Exactly and only the lines from the line holding "x=143, y=85" to the end of the records should be reproduced. Leave pictures out.

The records:
------------------------

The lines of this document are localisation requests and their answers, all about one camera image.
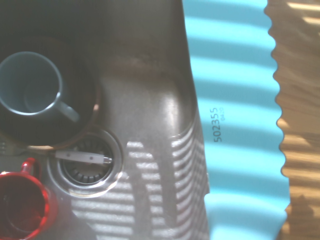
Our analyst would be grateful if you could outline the stainless steel double sink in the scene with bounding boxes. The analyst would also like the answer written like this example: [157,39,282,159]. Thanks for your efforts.
[0,0,211,240]

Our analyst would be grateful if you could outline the brown wooden bowl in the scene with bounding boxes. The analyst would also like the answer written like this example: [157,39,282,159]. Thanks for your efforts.
[0,34,102,149]

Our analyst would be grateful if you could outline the grey blue mug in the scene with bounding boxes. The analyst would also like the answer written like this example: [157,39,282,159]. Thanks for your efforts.
[0,51,81,123]

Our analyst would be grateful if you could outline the red plastic cup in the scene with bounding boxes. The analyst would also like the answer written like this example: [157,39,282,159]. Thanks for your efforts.
[0,157,60,240]

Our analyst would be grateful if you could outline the grey handled fork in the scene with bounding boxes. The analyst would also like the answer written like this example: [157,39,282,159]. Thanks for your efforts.
[0,141,113,166]

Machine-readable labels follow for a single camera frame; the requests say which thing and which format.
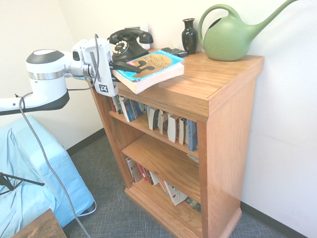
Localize camouflage cover book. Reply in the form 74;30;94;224
184;196;202;214

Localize black tripod stand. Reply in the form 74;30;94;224
0;172;45;196

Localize brown cover paperback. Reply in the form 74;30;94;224
167;113;180;143

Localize teal paperback book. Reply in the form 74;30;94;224
112;49;185;95

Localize dark wooden table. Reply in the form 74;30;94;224
11;208;67;238

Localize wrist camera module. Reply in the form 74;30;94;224
71;41;88;62

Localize wooden bookshelf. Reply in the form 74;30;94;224
90;48;265;238

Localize tan cover paperback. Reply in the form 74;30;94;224
158;110;169;135

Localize black rotary telephone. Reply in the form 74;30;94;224
107;28;154;63

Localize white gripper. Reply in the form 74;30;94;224
82;38;143;97

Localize black white paperback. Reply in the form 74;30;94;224
178;118;188;146

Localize thick black cover book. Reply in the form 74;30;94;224
147;106;161;131

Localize black remote control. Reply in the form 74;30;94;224
160;47;188;57

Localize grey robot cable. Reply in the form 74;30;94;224
14;34;100;238

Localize light blue covered sofa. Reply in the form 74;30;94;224
0;115;97;238

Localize blue illustrated cover book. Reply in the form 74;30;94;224
121;98;140;123

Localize blue spine book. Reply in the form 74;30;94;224
187;119;199;152

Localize black vase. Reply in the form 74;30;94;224
181;18;198;55

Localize green watering can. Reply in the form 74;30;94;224
197;0;300;61

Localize white cover paperback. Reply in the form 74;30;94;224
163;180;188;206

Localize red spine paperback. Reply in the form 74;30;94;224
137;163;149;183

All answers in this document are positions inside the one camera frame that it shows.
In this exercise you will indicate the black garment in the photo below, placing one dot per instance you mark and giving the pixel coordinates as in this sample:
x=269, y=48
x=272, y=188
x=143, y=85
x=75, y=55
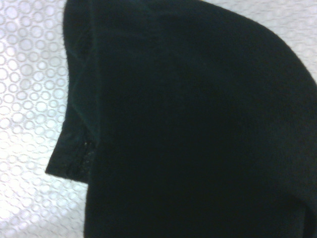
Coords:
x=188, y=124

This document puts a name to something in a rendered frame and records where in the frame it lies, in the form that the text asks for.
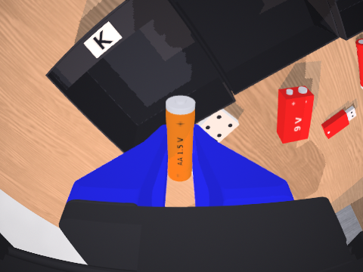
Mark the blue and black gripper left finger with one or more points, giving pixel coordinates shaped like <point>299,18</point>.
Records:
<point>131,176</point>

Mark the red usb stick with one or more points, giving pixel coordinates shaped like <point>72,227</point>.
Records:
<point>338,122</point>

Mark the black rack of bins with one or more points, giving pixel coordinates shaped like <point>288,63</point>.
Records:
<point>159,55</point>

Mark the red 9 v battery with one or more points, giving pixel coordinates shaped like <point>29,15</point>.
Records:
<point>294,113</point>

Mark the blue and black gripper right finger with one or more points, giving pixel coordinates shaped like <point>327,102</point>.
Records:
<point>230,178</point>

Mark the red aa battery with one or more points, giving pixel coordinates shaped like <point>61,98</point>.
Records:
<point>359,48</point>

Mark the orange aa battery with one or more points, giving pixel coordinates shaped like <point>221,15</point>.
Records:
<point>180,116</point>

------------------------

Solution to the problem:
x=143, y=85
x=75, y=55
Coords:
x=188, y=124

This document puts a name to something in a rendered frame and records where in the frame it lies, in the form that the text asks for.
Mark the blue and black gripper left finger with one or more points, giving pixel coordinates shaped like <point>299,18</point>.
Records:
<point>131,176</point>

Mark the red usb stick with one or more points, giving pixel coordinates shaped like <point>72,227</point>.
Records:
<point>338,122</point>

Mark the black rack of bins with one or more points, giving pixel coordinates shaped like <point>288,63</point>.
Records:
<point>159,55</point>

Mark the red 9 v battery with one or more points, giving pixel coordinates shaped like <point>29,15</point>.
Records:
<point>294,113</point>

Mark the blue and black gripper right finger with one or more points, giving pixel coordinates shaped like <point>327,102</point>.
Records:
<point>230,178</point>

Mark the red aa battery with one or more points, giving pixel coordinates shaped like <point>61,98</point>.
Records:
<point>359,48</point>

Mark the orange aa battery with one or more points, giving pixel coordinates shaped like <point>221,15</point>.
Records:
<point>180,116</point>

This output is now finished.